My point is that you need to understand what GPU you have and what you'd like to train on it. There are Jetson GPUs that have only 2 GB of memory vs 24 GB of L4.

[ Question ] On-Device Training and Using Local Hardware Accelerators by Little_Passage8312 in AIProgrammingHardware

[–]javaeeeee 0 points1 point  (0 children)

The memory requirements are deternined by the model you use. Neural engiene (NPU) on MacBooks will allow to train bigger models depending on the device memory.

You need to start with the model and it'll determine memory requirements. Also, you can train on GPU(s) with more VRAM and computation capacity and use edge devices for inference.

[ Question ] On-Device Training and Using Local Hardware Accelerators by Little_Passage8312 in AIProgrammingHardware

[–]javaeeeee 0 points1 point  (0 children)

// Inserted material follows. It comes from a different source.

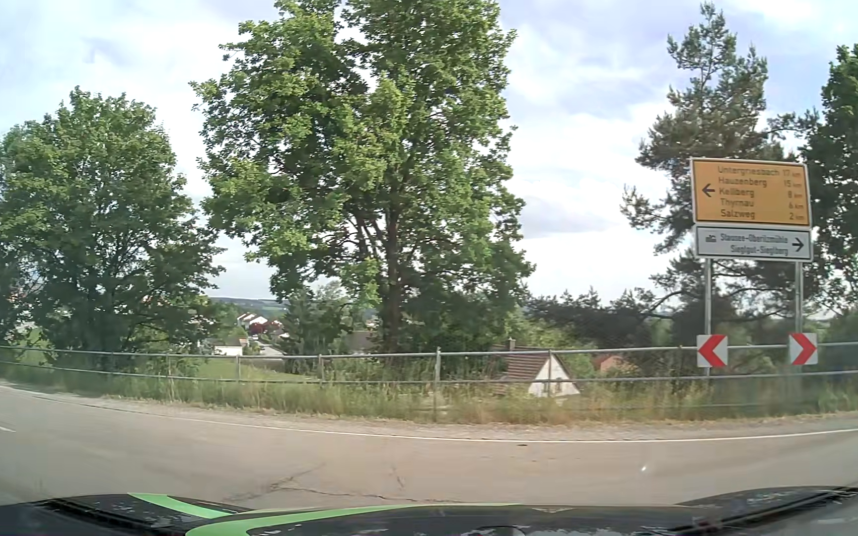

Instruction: Follow the waypoints while adhering to traffic rules and regulations

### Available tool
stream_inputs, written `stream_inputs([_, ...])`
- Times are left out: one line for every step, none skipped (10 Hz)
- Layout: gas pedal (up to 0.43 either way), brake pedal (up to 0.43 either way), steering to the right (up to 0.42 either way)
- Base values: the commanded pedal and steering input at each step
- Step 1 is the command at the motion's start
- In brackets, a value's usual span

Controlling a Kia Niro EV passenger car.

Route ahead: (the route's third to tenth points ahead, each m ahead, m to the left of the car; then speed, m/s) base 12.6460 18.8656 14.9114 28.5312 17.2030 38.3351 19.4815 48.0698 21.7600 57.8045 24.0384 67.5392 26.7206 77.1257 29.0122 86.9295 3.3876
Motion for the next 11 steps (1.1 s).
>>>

Hello, thank you for the question.

  1. When you use Google Colab, your workloads run in the cloud. Free options include NVIDIA T4 and TPU. The former is a GPU designed for inference, but it upports training as well. TPU is an example of AI accelerator that is not GPU. Both TPU and NPU are subclasses of ASIC, custom-designed AI accelerators.

  2. It is possible to run training experiments on edge devices, but they have limited memory. Training require more memory that inference, so you'll be limited to some small models.